## WHAT YOU HAVE TO DO
Reproduce without change the lines in the material below that run from the one with "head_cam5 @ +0" to the end, and nothing more.

## RECORDED INFORMATION
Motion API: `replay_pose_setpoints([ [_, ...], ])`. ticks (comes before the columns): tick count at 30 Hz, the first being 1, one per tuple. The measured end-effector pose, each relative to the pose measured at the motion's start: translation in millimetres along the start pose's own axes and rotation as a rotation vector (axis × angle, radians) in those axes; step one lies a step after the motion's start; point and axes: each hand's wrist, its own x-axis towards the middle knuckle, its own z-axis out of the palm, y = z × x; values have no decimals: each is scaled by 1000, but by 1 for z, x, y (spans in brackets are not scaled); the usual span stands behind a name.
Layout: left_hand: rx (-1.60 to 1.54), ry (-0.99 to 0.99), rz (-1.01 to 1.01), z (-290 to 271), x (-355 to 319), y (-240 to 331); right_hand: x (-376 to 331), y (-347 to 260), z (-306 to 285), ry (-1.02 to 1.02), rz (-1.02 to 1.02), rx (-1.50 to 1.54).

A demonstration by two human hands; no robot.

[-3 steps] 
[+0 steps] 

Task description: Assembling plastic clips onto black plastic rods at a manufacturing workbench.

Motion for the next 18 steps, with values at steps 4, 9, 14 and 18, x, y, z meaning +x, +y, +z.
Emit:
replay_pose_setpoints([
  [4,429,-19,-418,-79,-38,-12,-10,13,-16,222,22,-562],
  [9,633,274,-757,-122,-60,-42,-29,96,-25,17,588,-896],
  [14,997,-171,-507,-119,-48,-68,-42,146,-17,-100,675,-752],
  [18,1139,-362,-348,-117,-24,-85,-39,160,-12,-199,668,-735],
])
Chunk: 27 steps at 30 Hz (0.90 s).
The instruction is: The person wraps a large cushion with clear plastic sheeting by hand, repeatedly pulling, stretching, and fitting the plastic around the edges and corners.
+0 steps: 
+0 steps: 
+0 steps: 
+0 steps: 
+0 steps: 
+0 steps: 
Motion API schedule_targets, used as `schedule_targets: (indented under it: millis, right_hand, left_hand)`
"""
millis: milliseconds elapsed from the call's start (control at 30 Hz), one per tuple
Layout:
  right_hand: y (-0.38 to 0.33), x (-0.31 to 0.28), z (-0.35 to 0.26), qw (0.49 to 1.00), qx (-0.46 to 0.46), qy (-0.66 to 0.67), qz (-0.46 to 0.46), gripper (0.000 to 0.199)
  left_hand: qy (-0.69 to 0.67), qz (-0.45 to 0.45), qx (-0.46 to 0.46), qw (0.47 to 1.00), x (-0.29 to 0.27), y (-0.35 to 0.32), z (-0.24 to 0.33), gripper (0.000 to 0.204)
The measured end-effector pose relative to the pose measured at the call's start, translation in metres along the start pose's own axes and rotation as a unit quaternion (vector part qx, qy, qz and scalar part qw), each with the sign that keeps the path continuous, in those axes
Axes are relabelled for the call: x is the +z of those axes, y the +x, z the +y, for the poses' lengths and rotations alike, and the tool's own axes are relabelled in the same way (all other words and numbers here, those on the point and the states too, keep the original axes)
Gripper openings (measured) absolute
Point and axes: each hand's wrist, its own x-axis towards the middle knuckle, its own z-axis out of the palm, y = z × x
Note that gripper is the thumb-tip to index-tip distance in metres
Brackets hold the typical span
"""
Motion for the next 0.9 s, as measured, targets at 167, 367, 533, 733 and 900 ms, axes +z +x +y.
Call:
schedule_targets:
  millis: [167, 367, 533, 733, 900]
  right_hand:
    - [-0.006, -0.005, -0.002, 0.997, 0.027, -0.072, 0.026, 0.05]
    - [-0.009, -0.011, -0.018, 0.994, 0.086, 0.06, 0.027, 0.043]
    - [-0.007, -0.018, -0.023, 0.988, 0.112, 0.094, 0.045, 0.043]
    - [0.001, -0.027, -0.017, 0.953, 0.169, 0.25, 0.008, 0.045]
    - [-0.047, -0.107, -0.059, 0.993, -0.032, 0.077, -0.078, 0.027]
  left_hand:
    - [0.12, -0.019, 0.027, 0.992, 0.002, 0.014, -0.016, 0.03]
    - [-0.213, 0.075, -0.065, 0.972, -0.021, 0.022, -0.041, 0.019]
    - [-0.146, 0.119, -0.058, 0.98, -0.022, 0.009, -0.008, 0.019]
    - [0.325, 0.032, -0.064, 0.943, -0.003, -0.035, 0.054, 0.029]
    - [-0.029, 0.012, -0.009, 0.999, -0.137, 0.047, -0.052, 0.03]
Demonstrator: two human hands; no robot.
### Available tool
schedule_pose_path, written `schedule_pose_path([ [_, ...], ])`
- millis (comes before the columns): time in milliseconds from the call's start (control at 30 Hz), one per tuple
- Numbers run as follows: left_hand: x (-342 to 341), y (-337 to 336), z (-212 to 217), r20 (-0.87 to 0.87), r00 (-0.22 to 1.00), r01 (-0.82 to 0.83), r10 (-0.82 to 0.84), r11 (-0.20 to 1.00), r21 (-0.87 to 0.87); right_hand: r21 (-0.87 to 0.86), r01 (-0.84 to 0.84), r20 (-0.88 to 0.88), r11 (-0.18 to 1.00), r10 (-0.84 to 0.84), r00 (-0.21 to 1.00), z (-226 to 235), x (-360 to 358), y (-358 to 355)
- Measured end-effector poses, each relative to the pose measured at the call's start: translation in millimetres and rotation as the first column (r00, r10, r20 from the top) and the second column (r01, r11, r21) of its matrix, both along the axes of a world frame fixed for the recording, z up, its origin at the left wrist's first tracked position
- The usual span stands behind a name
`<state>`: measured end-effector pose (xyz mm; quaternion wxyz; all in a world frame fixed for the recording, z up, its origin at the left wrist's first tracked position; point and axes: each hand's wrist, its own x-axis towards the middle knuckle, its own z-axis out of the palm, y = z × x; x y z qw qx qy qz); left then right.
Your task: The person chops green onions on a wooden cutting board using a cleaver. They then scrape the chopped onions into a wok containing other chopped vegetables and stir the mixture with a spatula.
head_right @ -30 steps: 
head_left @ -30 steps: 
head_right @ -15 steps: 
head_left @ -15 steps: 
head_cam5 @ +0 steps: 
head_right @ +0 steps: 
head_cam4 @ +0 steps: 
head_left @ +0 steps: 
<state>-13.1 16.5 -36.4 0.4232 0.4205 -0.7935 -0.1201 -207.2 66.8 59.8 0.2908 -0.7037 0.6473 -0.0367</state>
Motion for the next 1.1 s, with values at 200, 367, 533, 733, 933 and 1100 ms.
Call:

## RESPONSE FOR THIS EXERCISE
head_cam5 @ +0 steps: 
head_right @ +0 steps: 
head_cam4 @ +0 steps: 
head_left @ +0 steps: 
<state>-13.1 16.5 -36.4 0.4232 0.4205 -0.7935 -0.1201 -207.2 66.8 59.8 0.2908 -0.7037 0.6473 -0.0367</state>
Motion for the next 1.1 s, with values at 200, 367, 533, 733, 933 and 1100 ms.
Call:

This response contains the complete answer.